What is happening to the West Antarctic ice sheet? This is a question Murali Haran may never have considered before he became a professor of statistics at Penn State, but it is now a question that consumes much of his time. Haran brings a blend of statistical modeling and computing methods to his teaching and research as a mem- ber of the statistics faculty in the Eberly College of Science.

“A lot of what I do is develop new statistical methods to address scientific questions,” said Haran. “Standard statistical methods rarely work when answering complex scientific questions, especially when this involves the analysis of complicated data sets.”

In modern scientific research, statistical modeling and computing have a central role to play.
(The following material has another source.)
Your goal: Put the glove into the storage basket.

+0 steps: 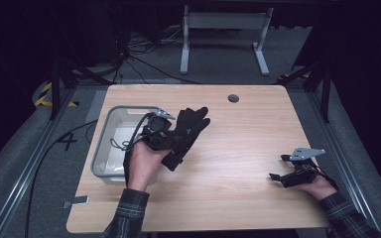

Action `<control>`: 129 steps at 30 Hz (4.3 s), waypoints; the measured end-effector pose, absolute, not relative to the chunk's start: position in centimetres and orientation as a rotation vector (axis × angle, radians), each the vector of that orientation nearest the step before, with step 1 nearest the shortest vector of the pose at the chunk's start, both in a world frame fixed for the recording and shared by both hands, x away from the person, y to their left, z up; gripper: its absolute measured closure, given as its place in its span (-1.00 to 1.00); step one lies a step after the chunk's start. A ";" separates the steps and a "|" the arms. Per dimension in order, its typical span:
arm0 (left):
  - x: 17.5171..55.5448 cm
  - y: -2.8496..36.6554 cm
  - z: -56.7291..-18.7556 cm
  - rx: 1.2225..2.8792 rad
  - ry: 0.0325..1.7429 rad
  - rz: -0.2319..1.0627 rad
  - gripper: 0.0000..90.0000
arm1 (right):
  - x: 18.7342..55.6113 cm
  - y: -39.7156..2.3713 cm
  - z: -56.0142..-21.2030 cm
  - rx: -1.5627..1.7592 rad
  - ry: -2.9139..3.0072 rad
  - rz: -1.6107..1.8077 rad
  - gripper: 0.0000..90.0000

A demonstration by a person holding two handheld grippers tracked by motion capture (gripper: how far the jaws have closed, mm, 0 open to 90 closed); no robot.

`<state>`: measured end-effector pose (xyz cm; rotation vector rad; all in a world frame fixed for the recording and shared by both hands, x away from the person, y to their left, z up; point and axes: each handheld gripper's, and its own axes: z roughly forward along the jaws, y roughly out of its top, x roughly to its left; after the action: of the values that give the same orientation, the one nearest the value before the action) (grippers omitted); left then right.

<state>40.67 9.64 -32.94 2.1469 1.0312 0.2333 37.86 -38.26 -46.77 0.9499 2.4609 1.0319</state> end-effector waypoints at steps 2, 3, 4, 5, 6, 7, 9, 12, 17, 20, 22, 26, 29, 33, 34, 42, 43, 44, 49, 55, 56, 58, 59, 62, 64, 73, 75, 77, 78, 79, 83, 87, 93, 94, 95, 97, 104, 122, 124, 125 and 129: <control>40.8 11.1 -32.8 2.125 1.063 0.244 0.49 | 37.9 -38.3 -46.8 0.950 2.461 1.032 -0.84; 40.8 11.6 -32.9 2.113 1.076 0.250 0.49 | 37.9 -38.3 -46.8 0.950 2.461 1.032 -0.84; 40.8 12.2 -32.9 2.109 1.087 0.253 0.49 | 37.9 -38.3 -46.8 0.950 2.461 1.032 -0.84; 40.8 12.6 -33.0 2.099 1.101 0.253 0.49 | 37.9 -38.3 -46.8 0.949 2.461 1.032 -0.84; 40.8 13.1 -33.0 2.095 1.110 0.257 0.49 | 37.9 -38.3 -46.8 0.950 2.461 1.032 -0.84; 40.9 13.6 -33.1 2.092 1.120 0.261 0.49 | 37.9 -38.3 -46.8 0.950 2.461 1.032 -0.84; 40.9 14.5 -33.2 2.070 1.143 0.266 0.49 | 37.9 -38.3 -46.8 0.950 2.461 1.031 -0.84; 40.9 15.9 -33.4 2.049 1.171 0.273 0.49 | 37.9 -38.3 -46.8 0.950 2.461 1.032 -0.84; 41.0 18.1 -34.2 2.013 1.223 0.284 0.49 | 37.9 -38.3 -46.8 0.950 2.461 1.032 -0.84; 41.2 19.0 -34.7 1.996 1.248 0.286 0.49 | 37.9 -38.3 -46.8 0.950 2.461 1.032 -0.84; 41.4 20.0 -35.3 1.982 1.270 0.279 0.49 | 37.9 -38.3 -46.8 0.951 2.460 1.032 -0.84; 41.9 21.1 -36.6 1.972 1.303 0.268 0.49 | 37.9 -38.2 -46.8 0.953 2.460 1.032 -0.84; 42.5 21.6 -37.7 1.996 1.330 0.252 0.48 | 37.9 -38.2 -46.8 0.953 2.460 1.032 -0.84; 43.1 21.7 -38.7 2.010 1.355 0.226 0.47 | 37.9 -38.2 -46.8 0.953 2.460 1.032 -0.84; 43.2 21.7 -39.0 2.017 1.362 0.221 0.47 | 37.9 -38.2 -46.8 0.953 2.460 1.032 -0.84; 43.8 21.6 -39.7 2.031 1.415 0.192 0.42 | 37.9 -38.2 -46.8 0.953 2.460 1.032 -0.84; 43.9 21.6 -39.8 2.031 1.421 0.189 0.38 | 37.9 -38.2 -46.8 0.953 2.460 1.032 -0.84; 44.0 21.7 -39.8 2.033 1.426 0.189 0.28 | 37.9 -38.2 -46.8 0.953 2.460 1.032 -0.84; 44.1 21.7 -39.9 2.018 1.449 0.243 -0.25 | 37.9 -38.2 -46.8 0.953 2.460 1.032 -0.84; 43.7 21.5 -39.2 2.011 1.421 0.291 -0.50 | 37.9 -38.2 -46.8 0.954 2.460 1.032 -0.84; 43.6 21.3 -39.0 2.006 1.412 0.297 -0.53 | 37.9 -38.2 -46.8 0.953 2.460 1.032 -0.84; 43.4 20.9 -38.5 2.005 1.386 0.310 -0.57 | 37.9 -38.2 -46.8 0.953 2.460 1.032 -0.84; 43.3 20.7 -38.3 2.004 1.374 0.313 -0.59 | 37.9 -38.2 -46.8 0.953 2.460 1.032 -0.84; 43.0 19.8 -37.6 2.002 1.339 0.313 -0.62 | 37.9 -38.2 -46.8 0.953 2.460 1.031 -0.84; 42.9 19.1 -37.1 2.002 1.308 0.309 -0.63 | 37.9 -38.2 -46.8 0.953 2.460 1.032 -0.84; 42.4 15.9 -36.4 2.023 1.209 0.271 -0.65 | 37.9 -38.2 -46.8 0.954 2.460 1.032 -0.84; 42.2 15.2 -36.4 2.026 1.183 0.263 -0.65 | 37.9 -38.2 -46.8 0.954 2.460 1.032 -0.84; 41.8 14.3 -36.5 2.016 1.160 0.257 -0.65 | 37.9 -38.2 -46.8 0.954 2.460 1.032 -0.84; 41.7 14.0 -36.5 2.020 1.151 0.259 -0.65 | 37.9 -38.2 -46.8 0.953 2.460 1.032 -0.84; 41.5 13.5 -36.6 2.017 1.137 0.260 -0.65 | 37.9 -38.2 -46.8 0.952 2.459 1.031 -0.84; 40.8 11.9 -36.9 2.019 1.103 0.261 -0.66 | 37.9 -38.2 -46.8 0.953 2.460 1.032 -0.84; 40.1 10.2 -37.2 2.035 1.061 0.253 -0.67 | 37.9 -38.2 -46.8 0.954 2.460 1.032 -0.84; 39.4 8.4 -37.5 2.050 1.012 0.242 -0.67 | 37.9 -38.2 -46.8 0.954 2.460 1.032 -0.84; 39.2 8.0 -37.7 2.055 1.000 0.237 -0.67 | 37.9 -38.2 -46.8 0.954 2.460 1.032 -0.84; 39.0 7.6 -37.9 2.062 0.983 0.225 -0.68 | 37.9 -38.2 -46.8 0.953 2.460 1.031 -0.84; 38.6 6.8 -38.4 2.067 0.960 0.211 -0.67 | 37.9 -38.2 -46.8 0.953 2.460 1.032 -0.84; 37.5 4.5 -40.2 2.088 0.911 0.181 -0.67 | 37.9 -38.2 -46.8 0.953 2.460 1.032 -0.84; 35.8 -0.5 -44.6 2.155 0.809 0.159 -0.68 | 37.9 -38.2 -46.8 0.953 2.460 1.031 -0.84; 35.7 -1.0 -45.2 2.177 0.807 0.162 -0.70 | 37.9 -38.2 -46.8 0.952 2.461 1.031 -0.85; 35.7 -1.3 -45.4 2.193 0.802 0.167 -0.71 | 37.9 -38.2 -46.8 0.952 2.461 1.031 -0.85; 35.7 -2.1 -46.0 2.214 0.785 0.168 -0.73 | 37.9 -38.2 -46.8 0.951 2.462 1.031 -0.85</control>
<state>35.70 -2.10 -45.99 2.2139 0.7846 0.1681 37.89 -38.24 -46.77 0.9507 2.4619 1.0312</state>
As a result, Haran is a valued research partner for a range of investigators in fields ranging from climate and atmospheric science to infectious disease dynamics.
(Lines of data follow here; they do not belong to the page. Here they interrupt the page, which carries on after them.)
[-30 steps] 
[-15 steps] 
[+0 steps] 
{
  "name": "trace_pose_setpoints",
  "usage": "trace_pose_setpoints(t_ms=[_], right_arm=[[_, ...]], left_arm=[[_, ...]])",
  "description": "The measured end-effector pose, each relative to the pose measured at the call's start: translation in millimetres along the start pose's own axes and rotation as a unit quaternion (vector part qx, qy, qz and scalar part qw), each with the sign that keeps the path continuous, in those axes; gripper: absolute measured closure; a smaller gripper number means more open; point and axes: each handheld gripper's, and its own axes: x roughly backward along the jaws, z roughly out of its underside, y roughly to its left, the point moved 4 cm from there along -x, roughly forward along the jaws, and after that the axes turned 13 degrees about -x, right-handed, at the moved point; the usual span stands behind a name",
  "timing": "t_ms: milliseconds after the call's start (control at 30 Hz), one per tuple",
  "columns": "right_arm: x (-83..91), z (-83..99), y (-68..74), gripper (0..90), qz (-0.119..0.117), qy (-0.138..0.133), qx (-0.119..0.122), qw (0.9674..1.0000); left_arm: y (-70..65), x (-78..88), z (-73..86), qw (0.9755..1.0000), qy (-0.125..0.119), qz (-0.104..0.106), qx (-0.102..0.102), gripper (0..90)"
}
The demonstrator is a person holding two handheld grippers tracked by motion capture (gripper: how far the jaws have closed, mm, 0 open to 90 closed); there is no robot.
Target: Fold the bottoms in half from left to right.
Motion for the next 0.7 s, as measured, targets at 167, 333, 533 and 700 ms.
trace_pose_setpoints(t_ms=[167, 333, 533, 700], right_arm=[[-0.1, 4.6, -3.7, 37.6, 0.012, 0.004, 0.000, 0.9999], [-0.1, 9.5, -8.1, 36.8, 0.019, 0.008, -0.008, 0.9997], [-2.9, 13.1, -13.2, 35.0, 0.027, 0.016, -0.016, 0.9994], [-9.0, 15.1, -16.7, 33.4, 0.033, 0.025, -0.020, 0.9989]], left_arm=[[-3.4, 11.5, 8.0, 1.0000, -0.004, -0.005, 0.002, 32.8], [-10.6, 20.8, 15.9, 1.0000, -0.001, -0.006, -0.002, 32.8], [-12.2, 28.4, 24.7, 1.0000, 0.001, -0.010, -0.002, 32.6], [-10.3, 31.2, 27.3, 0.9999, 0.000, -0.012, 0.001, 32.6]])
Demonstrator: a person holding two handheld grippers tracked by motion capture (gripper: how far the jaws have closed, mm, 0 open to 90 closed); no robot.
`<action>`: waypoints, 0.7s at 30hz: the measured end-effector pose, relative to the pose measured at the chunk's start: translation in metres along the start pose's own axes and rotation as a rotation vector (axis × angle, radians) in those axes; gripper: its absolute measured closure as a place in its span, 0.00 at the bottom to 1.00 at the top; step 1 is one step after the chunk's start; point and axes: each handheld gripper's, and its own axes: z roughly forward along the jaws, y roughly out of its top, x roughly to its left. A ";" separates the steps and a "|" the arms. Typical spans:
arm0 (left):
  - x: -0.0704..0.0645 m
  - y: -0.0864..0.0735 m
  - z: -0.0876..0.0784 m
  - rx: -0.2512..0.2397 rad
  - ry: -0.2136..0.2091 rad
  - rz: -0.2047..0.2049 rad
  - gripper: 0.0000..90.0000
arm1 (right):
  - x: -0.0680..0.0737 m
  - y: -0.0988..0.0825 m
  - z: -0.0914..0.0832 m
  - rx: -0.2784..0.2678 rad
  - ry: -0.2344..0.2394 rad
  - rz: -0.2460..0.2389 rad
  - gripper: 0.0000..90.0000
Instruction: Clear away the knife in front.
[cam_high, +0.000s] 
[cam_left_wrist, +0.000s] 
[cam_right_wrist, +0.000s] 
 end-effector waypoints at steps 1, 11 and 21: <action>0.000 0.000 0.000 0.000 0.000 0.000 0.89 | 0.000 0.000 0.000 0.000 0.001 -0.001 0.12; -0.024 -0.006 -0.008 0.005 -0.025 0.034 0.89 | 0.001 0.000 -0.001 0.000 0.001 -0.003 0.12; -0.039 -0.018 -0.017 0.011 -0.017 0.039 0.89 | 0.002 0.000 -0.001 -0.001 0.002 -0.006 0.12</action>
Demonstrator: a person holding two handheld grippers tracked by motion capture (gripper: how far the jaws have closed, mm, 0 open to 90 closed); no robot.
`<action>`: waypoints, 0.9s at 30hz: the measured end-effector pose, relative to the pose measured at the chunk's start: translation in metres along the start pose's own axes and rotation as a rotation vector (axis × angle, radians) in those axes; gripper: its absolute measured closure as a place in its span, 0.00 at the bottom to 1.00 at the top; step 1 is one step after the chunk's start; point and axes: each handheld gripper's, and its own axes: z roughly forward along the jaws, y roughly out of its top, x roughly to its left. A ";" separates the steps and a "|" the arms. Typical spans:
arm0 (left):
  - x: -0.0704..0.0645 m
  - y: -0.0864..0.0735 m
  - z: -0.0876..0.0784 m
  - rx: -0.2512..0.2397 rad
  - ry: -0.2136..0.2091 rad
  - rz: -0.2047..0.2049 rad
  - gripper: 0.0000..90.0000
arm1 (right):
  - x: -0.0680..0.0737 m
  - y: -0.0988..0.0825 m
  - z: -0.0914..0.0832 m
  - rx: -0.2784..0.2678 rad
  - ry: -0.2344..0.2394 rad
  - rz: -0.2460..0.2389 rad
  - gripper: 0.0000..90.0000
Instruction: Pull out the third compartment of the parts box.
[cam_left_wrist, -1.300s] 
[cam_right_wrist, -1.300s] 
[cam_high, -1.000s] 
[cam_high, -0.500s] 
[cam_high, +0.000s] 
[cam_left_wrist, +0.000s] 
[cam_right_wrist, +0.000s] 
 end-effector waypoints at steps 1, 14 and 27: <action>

Statistics and Science: Linked from the Beginning

Working with scientists has been a goal for Haran since he was a graduate student at the University of Minnesota. His thesis ended up focusing on spatial models, statistical methods for data with locations associated with them, and on algorithms called Markov chain Monte Carlo (MCMC). MCMC algorithms are commonly used to fit Bayesian models to data. His background in MCMC and spatial models put him in a good position to work with scientists once he became a faculty member.
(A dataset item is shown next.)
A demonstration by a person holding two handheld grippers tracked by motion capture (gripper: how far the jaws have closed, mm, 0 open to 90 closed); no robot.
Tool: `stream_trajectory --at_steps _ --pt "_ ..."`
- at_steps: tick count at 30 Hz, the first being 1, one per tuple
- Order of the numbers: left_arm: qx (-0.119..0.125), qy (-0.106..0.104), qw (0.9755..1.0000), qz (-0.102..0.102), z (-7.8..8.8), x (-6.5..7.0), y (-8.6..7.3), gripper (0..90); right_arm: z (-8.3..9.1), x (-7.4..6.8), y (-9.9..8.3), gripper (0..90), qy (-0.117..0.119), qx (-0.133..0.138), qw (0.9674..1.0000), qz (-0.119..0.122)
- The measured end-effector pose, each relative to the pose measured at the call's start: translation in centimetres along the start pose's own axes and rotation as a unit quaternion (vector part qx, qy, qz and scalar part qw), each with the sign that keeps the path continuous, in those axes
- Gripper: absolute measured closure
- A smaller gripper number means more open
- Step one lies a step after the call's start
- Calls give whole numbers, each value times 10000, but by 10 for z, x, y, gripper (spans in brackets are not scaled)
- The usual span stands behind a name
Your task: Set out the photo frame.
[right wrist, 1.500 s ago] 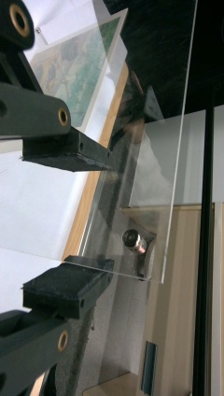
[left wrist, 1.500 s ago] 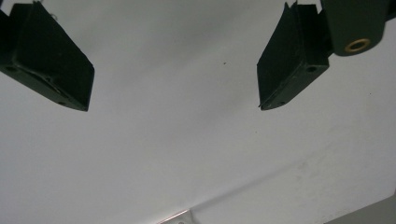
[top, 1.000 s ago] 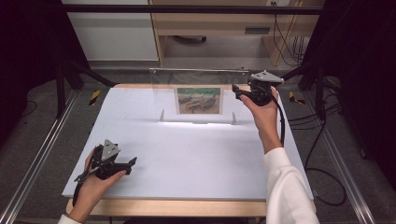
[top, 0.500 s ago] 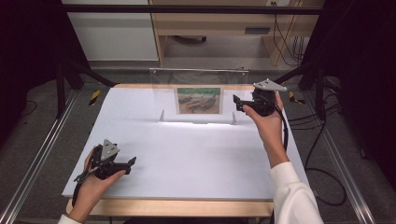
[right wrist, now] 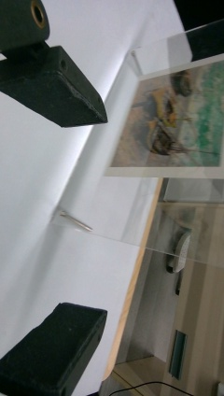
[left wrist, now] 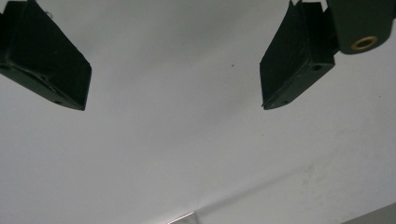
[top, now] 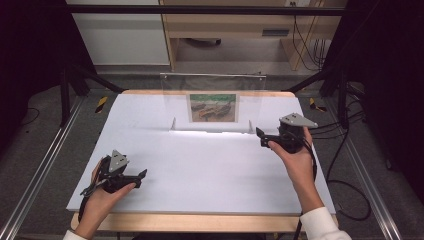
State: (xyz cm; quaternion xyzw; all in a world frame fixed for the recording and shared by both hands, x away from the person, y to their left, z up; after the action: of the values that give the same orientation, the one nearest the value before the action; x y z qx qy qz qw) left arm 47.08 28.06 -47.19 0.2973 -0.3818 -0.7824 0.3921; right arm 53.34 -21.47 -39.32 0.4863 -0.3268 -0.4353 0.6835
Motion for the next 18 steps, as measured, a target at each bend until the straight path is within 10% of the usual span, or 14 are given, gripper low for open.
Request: stream_trajectory --at_steps 18 --pt "-164 -42 9996 211 -6 -3 -5 76 18 -13 -90 64 307 -1154 9928 -31"
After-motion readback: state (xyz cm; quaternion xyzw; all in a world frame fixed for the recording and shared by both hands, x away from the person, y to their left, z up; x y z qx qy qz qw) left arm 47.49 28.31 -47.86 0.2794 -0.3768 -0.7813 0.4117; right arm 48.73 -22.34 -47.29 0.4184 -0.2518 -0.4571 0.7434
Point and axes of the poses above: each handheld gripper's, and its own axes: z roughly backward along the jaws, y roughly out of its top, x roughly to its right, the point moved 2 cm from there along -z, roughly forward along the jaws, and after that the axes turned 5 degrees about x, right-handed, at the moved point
“When I came to Penn State, my career began to flourish in terms of interdisciplinary work,” he said. “As a result, now people think of me as an interdisciplinary scientist.”

According to Haran, the field of statistics has always been intrinsically linked with other disciplines. He thinks that famous statistician John Tukey described it best: “The best thing about being a statistician is that you get to play in everyone’s backyard.”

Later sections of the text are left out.